* **TASK GOAL**
Every line of the listing below should be written out exactly, minus its pictures.

++++

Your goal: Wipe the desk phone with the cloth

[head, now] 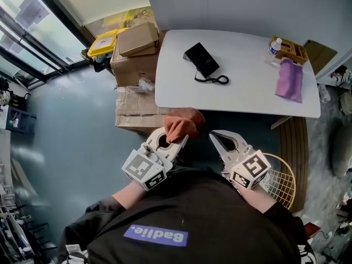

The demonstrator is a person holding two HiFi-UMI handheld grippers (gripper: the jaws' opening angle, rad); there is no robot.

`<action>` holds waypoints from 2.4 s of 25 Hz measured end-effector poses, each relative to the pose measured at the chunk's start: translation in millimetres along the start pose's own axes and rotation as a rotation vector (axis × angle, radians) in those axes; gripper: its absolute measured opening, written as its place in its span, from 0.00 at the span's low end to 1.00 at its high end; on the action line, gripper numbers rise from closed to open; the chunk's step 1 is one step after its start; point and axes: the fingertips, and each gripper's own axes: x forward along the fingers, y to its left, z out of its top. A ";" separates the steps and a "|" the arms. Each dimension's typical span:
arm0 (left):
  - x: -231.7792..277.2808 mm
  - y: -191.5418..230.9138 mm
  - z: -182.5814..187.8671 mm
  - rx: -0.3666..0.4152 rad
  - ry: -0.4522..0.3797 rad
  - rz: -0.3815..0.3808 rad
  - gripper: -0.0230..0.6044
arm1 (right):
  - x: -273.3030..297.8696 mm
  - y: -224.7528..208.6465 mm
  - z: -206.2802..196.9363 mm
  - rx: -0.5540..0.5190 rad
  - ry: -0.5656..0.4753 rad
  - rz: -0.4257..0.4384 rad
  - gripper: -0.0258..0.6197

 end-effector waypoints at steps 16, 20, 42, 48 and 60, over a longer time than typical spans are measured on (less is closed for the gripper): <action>72.3 164.8 39.7 0.022 -0.009 -0.158 0.10 | 134.3 -87.6 62.9 -0.020 0.010 -0.192 0.08; 84.3 198.9 36.2 0.016 0.005 -0.164 0.10 | 158.3 -100.1 65.0 -0.016 0.017 -0.219 0.08; 201.0 272.5 -30.3 0.030 0.119 0.140 0.10 | 152.8 -227.7 55.0 0.030 0.078 -0.053 0.08; 237.1 303.2 -65.0 0.024 0.188 0.186 0.10 | 150.4 -262.3 43.7 0.067 0.100 -0.057 0.08; 288.7 362.8 -133.3 -0.015 0.302 0.265 0.10 | 154.9 -289.6 17.1 0.113 0.167 -0.043 0.08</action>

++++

* **SOLUTION TO THIS PROBLEM**
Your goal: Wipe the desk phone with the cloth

[head, now] 

The demonstrator is a person holding two HiFi-UMI handheld grippers (gripper: the jaws' opening angle, rad); there is no robot.

`<action>` holds waypoints from 2.4 s of 25 Hz measured end-effector poses, each relative to the pose measured at the chunk's start: translation in millimetres along the start pose's own axes and rotation as a rotation vector (axis × angle, radians) in those axes; gripper: its absolute measured opening, written as its place in its span, from 0.00 at the span's low end to 1.00 at its high end; on the action line, gripper numbers rise from closed to open; the chunk's step 1 is one step after its start; point and axes: the fingertips, and each gripper's own axes: x forward along the fingers, y to its left, z out of its top. A ";" separates the steps and a "|" the arms. Each dimension's typical span:
arm0 (left):
  - x: -231.7792..277.2808 mm
  - y: -191.5418..230.9138 mm
  - z: -182.5814..187.8671 mm
  - rx: -0.3666..0.4152 rad
  - ry: -0.4522..0.3797 rad
  - rz: -0.3815..0.3808 rad
  - gripper: -0.0230..0.6044
arm1 (right):
  - x: -273.3030..297.8696 mm
  - y: -224.7528..208.6465 mm
  - z: -206.2802..196.9363 mm
  - rx: -0.5540..0.5190 rad
  - ry: -0.5656..0.4753 rad
  - rz: -0.4257..0.4384 rad
  - gripper: -0.0258..0.6197

 end-effector waypoints at steps 16, 20, 42, 48 and 60, over a longer time than typical spans are measured on (less is closed for the gripper): <action>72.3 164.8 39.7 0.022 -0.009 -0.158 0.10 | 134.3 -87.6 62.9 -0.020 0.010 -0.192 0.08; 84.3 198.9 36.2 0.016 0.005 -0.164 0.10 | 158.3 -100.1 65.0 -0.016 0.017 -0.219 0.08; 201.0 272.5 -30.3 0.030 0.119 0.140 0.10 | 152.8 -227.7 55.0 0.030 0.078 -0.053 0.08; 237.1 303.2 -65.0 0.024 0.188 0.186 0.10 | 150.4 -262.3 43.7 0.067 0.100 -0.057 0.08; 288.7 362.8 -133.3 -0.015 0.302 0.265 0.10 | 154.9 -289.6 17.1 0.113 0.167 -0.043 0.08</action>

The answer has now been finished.